### Your objective
Without the pictures, output the records below word for word.

----------------

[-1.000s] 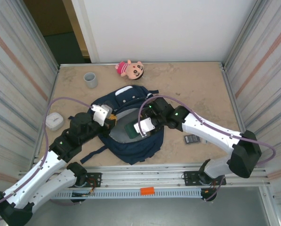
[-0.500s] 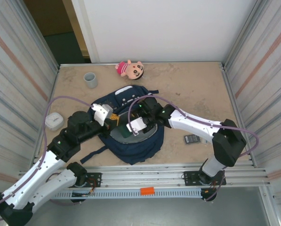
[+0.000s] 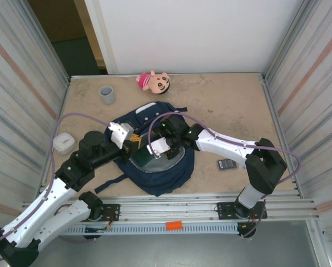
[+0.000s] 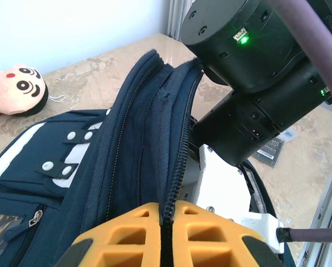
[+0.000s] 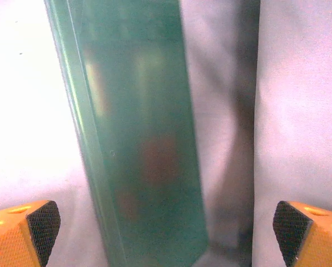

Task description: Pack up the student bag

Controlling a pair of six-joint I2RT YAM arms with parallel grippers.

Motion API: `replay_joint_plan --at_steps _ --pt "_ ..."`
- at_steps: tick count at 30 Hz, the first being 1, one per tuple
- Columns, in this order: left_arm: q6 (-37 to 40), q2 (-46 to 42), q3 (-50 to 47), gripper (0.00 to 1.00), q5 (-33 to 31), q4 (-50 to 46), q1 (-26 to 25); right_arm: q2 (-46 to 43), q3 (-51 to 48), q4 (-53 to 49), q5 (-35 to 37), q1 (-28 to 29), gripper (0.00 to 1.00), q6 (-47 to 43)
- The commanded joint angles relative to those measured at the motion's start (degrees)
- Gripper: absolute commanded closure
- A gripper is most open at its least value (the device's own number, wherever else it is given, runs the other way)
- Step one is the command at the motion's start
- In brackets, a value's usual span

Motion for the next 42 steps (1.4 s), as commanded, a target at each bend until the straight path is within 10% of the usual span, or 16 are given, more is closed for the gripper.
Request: replay_joint_plan --at_steps 1,9,19,23,30,42 --pt "0.77 -1.52 3.02 0.92 1.68 6.47 0.21 -0.98 2.07 1.56 -0.31 -0.07 0.01 1.44" --pt "1.21 -2.06 2.69 0.93 -1.64 5.18 0.21 -8.05 -1.75 0.95 -2.36 0.17 0.01 9.43" --pt "0.39 -2.07 1.46 0.93 -3.66 4.81 0.21 -31.13 -15.28 -0.47 -17.02 -7.46 0.01 46.75" --pt "0.47 -1.83 1.44 0.92 -4.63 4.33 0.21 -39.90 -20.93 2.67 -12.36 -12.80 0.01 62.42" --pt "-0.20 -1.15 1.09 0.92 -4.57 4.39 0.21 -43.78 -17.99 -8.17 9.49 -26.41 0.01 92.96" --pt "-0.67 -0.14 1.49 0.92 -4.67 4.48 0.21 -17.99 -7.67 -33.36 -5.48 -63.53 0.01 102.33"
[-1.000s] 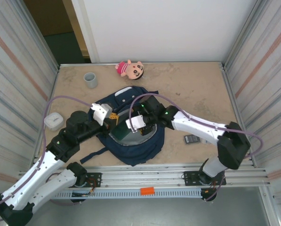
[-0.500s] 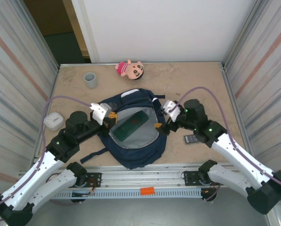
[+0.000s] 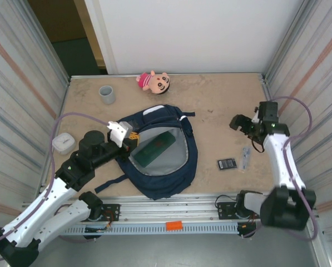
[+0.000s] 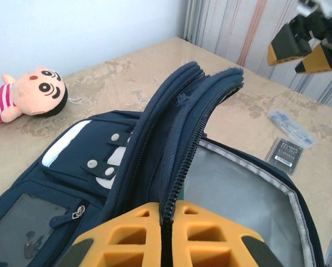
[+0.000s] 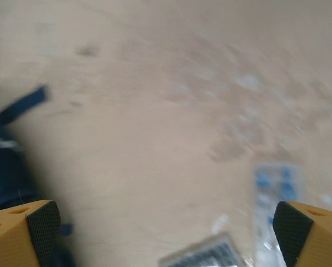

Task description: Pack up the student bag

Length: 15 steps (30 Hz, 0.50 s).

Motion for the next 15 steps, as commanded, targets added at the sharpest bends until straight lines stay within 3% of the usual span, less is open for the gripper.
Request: replay_joint_plan --at_steps 1,4,7,12,15 --pt "-0.53 -0.49 1.36 0.92 -0.69 3.71 0.14 8.58 3.35 -12.53 -2.49 -5.19 0.05 3.12" --pt "-0.52 -0.44 1.25 0.92 -0.79 3.82 0.14 16.17 4.35 -14.09 -2.29 -6.45 0.17 1.27" --pt "-0.52 -0.31 1.12 0.92 -0.93 3.82 0.21 20.61 4.16 -13.91 -1.44 -4.33 0.12 0.00" --pt "-0.13 -0.09 1.35 0.92 -1.22 3.37 0.14 23.10 5.56 -15.27 15.64 3.66 0.10 1.35" --pt "0.05 0.12 1.46 0.92 -1.23 3.38 0.14 25.00 6.91 -16.55 19.20 4.22 0.10 2.26"
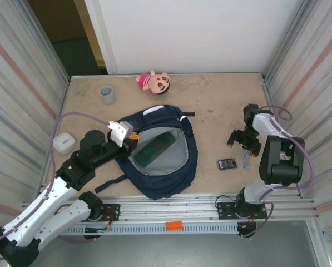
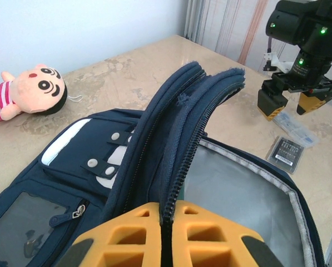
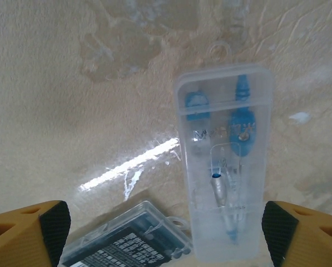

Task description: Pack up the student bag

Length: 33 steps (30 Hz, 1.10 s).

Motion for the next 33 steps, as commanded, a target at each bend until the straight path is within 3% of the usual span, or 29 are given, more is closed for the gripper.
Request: replay_joint_plan --at_steps 1,5,11,15,21,25,33 --pt "0.17 -0.14 1.45 0.92 -1.15 3.51 0.14 1.87 2.20 -3.29 8.24 -0.24 0.10 1.54" --pt "0.03 0.48 1.57 0.92 -0.83 3.63 0.14 2.75 2.43 -2.80 9.06 -1.36 0.10 0.87" --pt "0.26 0.81 1.55 0.93 -0.63 4.04 0.15 4.03 1.48 0.27 1.98 -4.53 0.16 0.80" --pt "0.38 0.66 1.57 0.93 -0.66 3.71 0.14 5.65 0.60 2.27 0.77 -4.94 0.23 0.93" --pt "0.64 0.00 1.45 0.93 -1.23 3.24 0.14 9.64 0.79 2.54 1.39 -5.07 0.24 1.10" --pt "0.66 -0.01 1.46 0.93 -1.27 3.18 0.14 10.28 0.34 3.11 2.30 -5.07 0.40 1.16" --pt "0.39 0.50 1.27 0.93 -1.01 3.66 0.14 6.82 -0.22 2.74 3.75 -4.63 0.53 1.36"
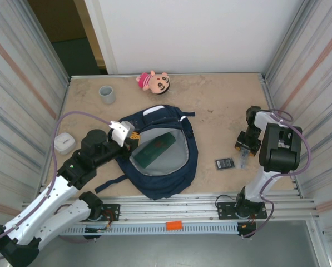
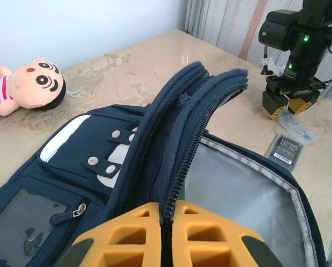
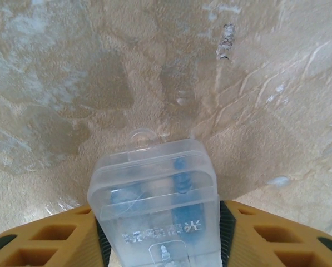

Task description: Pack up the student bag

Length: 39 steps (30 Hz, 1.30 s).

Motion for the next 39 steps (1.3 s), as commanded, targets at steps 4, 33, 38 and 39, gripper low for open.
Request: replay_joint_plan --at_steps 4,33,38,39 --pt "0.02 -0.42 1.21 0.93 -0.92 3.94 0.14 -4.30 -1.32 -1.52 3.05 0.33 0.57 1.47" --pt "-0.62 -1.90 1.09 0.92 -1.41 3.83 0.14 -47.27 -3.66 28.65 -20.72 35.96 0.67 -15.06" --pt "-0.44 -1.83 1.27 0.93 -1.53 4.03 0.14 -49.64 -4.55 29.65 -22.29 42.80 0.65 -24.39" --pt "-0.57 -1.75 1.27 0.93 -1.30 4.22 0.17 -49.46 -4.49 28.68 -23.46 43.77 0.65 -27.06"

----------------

### Answer to this exercise
[-1.000s] 
[-0.500s] 
[+0.000s] 
[+0.000s] 
[+0.000s] 

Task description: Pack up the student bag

Controlling a pair of six-joint I2RT YAM arms with parallel grippers.

Motion API: `replay_joint_plan --at_steps _ --pt "_ ..."`
- at_steps: tick count at 30 Hz, the first being 1, one per tuple
- Columns, in this order: left_arm: q6 (-37 to 40), q2 (-46 to 42), q3 (-50 to 47), gripper (0.00 to 1.00), q5 (-33 to 31), q4 (-50 to 46), q1 (-26 to 25); right_arm: q2 (-46 to 43), q3 (-51 to 48), q4 (-53 to 49), q5 (-35 to 37), q1 (-28 to 29), gripper (0.00 to 1.00), q6 (-47 to 43)
- The commanded joint angles relative to those measured at the motion's start (degrees)
- Gripper: absolute commanded closure
- A gripper is most open at its least value (the device's own number, wherever else it is given, runs the other way)
- Step one is the command at the motion's start
- In brackets, a value's usual span

Motion for the next 42 steps (1.4 s), as commanded, a target at each bend until the straight path is within 10% of the usual span, or 16 are given, more is closed for the gripper.
Request: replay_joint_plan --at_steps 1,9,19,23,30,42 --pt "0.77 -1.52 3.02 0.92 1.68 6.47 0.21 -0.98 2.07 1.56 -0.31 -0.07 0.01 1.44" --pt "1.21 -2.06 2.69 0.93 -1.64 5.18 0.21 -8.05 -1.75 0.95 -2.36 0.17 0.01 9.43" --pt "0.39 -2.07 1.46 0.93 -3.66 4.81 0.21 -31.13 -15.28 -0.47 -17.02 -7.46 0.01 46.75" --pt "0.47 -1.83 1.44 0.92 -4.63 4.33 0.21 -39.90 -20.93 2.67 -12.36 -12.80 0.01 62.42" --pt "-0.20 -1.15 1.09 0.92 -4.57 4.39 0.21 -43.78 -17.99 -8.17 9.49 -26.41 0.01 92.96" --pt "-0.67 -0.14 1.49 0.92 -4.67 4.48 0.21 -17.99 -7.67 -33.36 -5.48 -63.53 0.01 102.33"
[-1.000s] 
[-0.500s] 
[+0.000s] 
[+0.000s] 
[+0.000s] 

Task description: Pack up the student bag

Length: 15 steps (30 Hz, 0.50 s).

Motion for the next 15 steps, as commanded, targets added at the sharpest bends until straight lines stay within 3% of the usual span, less is open for the gripper.
Request: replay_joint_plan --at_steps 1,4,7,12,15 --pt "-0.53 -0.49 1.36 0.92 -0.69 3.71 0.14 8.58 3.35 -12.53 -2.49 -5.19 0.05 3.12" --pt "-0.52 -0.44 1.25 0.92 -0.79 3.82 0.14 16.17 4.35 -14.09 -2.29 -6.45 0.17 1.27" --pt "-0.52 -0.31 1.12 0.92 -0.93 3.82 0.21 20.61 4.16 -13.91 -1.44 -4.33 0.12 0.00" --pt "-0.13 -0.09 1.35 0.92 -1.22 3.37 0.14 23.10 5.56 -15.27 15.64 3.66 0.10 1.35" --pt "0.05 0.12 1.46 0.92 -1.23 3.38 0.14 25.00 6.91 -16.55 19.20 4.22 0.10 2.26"

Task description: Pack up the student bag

Length: 33 steps (30 Hz, 1.10 s).

Motion for the next 33 steps, as commanded, a target at each bend until the straight path is within 3% of the usual span, or 29 are given, more is closed for the gripper.
Request: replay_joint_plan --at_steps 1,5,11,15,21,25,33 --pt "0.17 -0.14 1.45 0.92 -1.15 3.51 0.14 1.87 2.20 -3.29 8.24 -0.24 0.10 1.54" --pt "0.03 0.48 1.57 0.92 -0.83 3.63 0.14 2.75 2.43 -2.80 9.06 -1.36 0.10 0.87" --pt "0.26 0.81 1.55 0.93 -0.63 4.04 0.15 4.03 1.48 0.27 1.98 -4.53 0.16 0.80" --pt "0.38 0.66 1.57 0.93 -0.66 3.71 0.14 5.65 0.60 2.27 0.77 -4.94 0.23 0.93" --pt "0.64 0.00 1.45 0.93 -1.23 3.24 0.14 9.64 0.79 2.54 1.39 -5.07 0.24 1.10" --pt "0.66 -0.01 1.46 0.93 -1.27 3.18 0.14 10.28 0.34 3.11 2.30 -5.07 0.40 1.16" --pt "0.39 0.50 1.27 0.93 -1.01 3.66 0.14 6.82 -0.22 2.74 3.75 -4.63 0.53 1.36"

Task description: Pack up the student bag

Length: 39 steps (30 Hz, 1.30 s).

Motion for the next 39 steps (1.3 s), as commanded, targets at steps 4, 33, 38 and 39, gripper low for open.
Request: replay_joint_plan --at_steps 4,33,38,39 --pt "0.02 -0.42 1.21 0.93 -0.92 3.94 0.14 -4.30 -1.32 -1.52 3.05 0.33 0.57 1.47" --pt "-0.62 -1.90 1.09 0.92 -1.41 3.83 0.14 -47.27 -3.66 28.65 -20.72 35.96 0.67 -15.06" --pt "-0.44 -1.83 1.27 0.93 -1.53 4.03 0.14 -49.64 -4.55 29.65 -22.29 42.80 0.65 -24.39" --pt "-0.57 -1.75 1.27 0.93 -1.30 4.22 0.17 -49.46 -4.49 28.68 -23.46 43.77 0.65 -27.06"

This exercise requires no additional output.